IT is heartening to see that renewable energy, particularly wind, is providing an ever-growing share of Scotland's energy needs ("Increase in wind power output is welcomed", The Herald, April 2).

I fully agree with WWF's Lang Banks that the key now is to develop sophisticated energy storage solutions, coupled with a more definitive energy efficiency programme.

The Scottish Government needs to provide financial and effective support to allow councils to play an important role in this lowcarbon future. The likes of Glasgow, Edinburgh, Fife, Dundee and the island councils are all doing excellent work in developing new renewable energy sources like geothermal, district heating, solar, LED lighting and the like, as well as investing in improvements to the energy efficiency of social housing stock in Scotland to reduce the scourge of fuel poverty. Many councils are also pushing forward in a real step-change by the development of local energy service companies and supporting and enabling the push for community energy co-operatives.
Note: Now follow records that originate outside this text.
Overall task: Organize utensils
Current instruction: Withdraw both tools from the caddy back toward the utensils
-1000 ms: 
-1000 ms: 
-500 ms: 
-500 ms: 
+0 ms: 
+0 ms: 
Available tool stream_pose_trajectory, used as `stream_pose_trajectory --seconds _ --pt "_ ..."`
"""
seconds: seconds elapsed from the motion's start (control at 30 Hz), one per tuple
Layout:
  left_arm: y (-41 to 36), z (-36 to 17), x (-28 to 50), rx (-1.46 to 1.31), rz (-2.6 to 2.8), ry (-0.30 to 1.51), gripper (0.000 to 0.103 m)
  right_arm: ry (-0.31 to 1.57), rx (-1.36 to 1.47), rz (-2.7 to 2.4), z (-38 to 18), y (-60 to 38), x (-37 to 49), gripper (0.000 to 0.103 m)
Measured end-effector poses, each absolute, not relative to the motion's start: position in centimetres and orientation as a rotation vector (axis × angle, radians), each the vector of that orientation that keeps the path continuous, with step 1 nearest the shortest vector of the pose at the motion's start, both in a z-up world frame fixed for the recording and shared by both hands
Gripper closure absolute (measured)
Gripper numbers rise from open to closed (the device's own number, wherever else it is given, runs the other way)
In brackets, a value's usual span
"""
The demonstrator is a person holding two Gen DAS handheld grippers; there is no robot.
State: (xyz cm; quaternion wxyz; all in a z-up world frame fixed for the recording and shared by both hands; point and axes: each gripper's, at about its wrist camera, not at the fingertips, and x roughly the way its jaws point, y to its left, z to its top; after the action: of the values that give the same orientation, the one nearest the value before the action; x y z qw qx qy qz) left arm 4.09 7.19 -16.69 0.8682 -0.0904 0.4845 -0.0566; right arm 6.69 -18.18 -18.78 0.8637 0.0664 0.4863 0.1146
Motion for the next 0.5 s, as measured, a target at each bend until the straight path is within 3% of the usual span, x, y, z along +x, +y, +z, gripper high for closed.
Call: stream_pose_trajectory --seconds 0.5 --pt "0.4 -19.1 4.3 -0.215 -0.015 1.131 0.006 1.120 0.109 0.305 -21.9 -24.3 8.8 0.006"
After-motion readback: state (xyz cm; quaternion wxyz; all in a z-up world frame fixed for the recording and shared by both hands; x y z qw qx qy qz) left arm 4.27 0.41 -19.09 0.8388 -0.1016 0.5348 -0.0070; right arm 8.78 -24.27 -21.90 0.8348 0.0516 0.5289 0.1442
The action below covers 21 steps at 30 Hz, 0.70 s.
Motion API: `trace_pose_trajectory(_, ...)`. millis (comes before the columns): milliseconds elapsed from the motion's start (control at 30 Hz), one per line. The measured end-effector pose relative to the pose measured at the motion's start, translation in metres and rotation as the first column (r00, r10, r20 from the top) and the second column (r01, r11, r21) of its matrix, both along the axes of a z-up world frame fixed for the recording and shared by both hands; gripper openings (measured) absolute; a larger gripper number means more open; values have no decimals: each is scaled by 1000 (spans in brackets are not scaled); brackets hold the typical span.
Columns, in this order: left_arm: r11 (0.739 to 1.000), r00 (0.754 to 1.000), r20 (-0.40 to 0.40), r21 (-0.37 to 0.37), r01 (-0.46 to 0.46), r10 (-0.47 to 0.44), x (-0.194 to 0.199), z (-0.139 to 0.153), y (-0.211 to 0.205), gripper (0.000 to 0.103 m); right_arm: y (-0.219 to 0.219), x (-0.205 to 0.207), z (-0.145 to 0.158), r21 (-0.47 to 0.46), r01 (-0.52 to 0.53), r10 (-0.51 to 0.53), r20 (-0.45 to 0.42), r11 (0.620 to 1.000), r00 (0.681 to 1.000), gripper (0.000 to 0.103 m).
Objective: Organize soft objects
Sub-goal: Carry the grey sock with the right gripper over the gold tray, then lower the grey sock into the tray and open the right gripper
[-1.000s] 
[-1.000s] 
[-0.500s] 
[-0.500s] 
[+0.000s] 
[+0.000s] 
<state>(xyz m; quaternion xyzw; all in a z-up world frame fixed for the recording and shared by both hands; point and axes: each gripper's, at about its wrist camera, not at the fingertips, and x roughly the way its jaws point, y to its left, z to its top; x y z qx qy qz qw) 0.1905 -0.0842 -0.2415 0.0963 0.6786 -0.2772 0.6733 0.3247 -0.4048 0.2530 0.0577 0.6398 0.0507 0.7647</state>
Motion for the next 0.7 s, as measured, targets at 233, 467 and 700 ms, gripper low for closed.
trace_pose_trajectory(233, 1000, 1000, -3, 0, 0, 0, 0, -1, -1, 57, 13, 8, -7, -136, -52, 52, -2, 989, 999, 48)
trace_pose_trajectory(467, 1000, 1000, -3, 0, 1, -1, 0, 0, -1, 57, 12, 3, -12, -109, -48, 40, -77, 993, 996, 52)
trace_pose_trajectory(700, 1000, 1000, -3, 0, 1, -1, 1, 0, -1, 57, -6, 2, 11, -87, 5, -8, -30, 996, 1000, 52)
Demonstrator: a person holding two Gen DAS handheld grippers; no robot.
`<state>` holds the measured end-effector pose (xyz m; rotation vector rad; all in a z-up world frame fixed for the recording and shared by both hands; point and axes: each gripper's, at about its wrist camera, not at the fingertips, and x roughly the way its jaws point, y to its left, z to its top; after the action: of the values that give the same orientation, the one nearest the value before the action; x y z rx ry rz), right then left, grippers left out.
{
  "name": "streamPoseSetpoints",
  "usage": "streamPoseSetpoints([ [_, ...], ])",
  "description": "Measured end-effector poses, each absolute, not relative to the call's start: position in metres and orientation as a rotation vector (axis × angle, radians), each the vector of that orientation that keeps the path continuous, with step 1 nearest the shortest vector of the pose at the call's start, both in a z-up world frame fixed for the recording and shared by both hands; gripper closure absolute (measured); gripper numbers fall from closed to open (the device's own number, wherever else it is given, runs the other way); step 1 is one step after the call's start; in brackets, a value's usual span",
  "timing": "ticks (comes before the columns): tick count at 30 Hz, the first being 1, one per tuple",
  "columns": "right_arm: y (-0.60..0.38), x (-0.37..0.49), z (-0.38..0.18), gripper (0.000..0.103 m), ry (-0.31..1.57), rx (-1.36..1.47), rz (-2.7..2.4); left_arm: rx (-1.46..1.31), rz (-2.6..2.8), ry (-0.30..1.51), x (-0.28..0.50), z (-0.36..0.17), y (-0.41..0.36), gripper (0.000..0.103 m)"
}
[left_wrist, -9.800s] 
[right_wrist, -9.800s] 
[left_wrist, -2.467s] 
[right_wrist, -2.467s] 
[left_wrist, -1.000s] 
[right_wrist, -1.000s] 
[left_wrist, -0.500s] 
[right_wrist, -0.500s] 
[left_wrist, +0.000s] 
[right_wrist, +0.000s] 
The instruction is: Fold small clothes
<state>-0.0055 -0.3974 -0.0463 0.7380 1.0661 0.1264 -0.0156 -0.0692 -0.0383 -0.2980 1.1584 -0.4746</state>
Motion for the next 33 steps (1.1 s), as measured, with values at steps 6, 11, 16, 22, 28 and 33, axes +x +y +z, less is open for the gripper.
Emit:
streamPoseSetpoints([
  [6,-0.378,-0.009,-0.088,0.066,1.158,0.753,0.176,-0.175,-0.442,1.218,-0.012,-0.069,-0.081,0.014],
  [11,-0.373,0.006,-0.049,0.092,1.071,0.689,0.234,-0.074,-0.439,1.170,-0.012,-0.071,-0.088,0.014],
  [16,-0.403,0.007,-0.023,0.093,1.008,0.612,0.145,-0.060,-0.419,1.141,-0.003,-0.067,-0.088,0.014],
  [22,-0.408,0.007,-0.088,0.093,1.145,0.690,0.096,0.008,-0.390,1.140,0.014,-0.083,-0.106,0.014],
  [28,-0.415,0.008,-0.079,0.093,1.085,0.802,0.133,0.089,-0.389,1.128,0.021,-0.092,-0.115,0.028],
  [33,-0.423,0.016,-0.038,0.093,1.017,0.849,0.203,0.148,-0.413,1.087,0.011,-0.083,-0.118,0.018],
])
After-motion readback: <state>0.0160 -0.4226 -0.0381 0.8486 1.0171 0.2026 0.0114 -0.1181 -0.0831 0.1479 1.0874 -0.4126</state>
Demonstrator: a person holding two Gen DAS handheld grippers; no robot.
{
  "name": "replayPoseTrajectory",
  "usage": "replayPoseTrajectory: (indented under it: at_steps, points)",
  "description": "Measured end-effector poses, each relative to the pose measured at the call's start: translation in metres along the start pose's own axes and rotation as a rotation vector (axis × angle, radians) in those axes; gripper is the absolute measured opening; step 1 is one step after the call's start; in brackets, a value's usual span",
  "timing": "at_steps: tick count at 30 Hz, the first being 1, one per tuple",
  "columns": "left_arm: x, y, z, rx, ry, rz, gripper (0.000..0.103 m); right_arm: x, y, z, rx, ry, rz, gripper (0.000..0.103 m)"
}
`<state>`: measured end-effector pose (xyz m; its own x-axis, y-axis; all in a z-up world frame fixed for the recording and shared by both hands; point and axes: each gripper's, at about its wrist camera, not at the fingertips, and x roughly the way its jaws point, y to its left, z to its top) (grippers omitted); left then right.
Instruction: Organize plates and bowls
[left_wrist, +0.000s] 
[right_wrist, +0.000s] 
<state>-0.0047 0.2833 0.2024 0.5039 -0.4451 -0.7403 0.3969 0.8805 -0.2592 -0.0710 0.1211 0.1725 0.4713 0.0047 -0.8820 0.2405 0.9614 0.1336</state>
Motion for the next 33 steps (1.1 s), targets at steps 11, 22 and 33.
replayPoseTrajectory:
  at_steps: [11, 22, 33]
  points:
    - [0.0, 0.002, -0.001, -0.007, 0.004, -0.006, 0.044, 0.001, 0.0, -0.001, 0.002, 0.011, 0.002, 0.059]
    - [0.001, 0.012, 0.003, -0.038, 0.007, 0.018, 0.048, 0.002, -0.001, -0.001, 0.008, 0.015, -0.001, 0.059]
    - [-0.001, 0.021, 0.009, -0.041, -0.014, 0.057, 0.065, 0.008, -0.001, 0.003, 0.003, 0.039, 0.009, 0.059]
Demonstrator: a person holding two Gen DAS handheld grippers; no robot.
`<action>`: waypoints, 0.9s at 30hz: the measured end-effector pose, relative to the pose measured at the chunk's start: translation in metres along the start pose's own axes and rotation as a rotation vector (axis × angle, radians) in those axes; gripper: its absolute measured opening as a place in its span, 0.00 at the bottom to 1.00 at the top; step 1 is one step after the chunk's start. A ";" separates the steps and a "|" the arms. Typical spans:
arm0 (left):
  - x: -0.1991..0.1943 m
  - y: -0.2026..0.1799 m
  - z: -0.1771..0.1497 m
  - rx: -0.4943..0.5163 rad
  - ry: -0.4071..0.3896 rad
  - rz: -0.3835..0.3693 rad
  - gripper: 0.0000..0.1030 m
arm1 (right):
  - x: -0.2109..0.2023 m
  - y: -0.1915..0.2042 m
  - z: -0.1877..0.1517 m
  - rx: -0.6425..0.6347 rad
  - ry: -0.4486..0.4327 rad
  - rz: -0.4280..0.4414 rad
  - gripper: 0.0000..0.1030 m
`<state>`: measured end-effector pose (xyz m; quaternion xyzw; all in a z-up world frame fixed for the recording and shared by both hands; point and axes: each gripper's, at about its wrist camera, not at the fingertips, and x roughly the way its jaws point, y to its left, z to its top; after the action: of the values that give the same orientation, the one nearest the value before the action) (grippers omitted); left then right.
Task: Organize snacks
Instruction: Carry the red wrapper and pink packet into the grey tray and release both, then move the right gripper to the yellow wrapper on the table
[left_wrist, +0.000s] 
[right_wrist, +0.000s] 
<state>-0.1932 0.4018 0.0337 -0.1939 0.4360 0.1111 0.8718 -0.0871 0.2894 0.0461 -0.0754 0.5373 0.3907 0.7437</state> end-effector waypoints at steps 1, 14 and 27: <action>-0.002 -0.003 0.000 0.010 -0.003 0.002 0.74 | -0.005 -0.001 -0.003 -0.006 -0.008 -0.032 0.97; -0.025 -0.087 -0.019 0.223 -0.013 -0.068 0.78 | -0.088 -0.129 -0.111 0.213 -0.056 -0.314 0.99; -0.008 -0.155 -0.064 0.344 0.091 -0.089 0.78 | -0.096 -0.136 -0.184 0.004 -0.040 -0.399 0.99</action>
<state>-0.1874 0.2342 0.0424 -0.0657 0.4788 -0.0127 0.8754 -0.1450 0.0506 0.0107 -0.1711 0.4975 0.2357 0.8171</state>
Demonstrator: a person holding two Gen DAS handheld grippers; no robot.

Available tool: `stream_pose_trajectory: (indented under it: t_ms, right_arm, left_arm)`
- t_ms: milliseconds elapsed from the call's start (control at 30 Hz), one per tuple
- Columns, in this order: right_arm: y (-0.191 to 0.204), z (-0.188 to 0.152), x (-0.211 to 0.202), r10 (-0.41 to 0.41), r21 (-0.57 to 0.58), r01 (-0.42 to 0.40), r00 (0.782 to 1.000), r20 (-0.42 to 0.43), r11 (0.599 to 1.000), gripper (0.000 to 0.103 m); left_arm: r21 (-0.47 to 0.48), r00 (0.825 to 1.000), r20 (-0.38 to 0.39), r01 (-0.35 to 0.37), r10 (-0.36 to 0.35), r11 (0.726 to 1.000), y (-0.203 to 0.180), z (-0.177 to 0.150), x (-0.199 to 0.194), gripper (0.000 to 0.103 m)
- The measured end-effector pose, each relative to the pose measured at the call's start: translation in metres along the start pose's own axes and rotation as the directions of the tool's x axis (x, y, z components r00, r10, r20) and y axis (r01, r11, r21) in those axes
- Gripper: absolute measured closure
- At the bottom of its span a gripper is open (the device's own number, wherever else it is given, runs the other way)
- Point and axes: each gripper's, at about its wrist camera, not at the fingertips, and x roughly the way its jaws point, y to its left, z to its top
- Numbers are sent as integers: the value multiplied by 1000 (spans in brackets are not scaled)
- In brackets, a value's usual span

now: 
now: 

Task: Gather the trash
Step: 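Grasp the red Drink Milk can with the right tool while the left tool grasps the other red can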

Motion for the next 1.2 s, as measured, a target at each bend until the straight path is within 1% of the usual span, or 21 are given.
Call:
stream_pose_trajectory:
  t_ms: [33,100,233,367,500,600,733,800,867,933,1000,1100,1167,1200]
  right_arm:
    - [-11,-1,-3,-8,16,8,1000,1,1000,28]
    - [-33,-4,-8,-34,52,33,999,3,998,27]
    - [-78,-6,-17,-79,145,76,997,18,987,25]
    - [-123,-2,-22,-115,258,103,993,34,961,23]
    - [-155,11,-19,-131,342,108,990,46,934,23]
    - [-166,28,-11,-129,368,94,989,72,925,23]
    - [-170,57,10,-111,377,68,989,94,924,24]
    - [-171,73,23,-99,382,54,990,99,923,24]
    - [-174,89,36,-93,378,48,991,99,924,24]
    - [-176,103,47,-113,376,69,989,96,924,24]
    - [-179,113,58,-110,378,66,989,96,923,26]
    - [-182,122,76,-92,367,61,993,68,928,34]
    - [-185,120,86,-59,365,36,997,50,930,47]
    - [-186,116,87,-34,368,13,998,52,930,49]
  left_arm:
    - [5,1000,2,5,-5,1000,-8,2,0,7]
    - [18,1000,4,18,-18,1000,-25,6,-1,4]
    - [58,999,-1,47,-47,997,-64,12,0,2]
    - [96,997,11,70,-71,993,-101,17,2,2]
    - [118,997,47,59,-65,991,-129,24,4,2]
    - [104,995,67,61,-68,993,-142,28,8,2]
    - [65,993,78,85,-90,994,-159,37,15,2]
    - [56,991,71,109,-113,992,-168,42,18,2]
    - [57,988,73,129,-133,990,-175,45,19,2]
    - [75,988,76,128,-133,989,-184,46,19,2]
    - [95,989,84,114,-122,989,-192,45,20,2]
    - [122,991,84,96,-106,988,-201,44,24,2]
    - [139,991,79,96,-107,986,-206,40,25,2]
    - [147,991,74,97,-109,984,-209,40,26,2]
The last decade has seen Scotland, and the wider UK, at last embrace a low-carbon energy future that moves away from fossil fuel dependency and the risks and waste problems of nuclear power. With a more sophisticated energy strategy that takes advantage of rapid technological advances in energy storage, and prioritises energy demand management, a low-carbon, safe, sustainable energy programme in Scotland can be assured. It is important for politicians of all parties to deliver it.

Councillor Bill Butler

Convener, Nuclear Free Local Authorities Scotland

c/o NFLA Scotland Secretariat, Glasgow City Chambers, George Square, Glasgow.

WE live in a society wherein the corporate sector is expected, indeed required, to maximise short-term gain for the immediate benefit of shareholders and not necessarily for the good of the country and its people.

Thus I have to reluctantly admit that, within this context, the determination of Scottish Renewables to maximise its members' income from onshore wind subsidies is understandable even if there is no evidence from objective sources that current policies are founded on the most cost-effective strategy for reducing CO2 emissions, creating local jobs and promoting inward investment.

The turbine, in its relentless march across our land, is a symbol not of the fight against climate change but of the supremacy of neo-liberal economics. What is more, given the SNP Government's wholehearted support for the economics of such an energy strategy, I cannot but wonder if things would be any different in an independent or quasi-independent Scotland.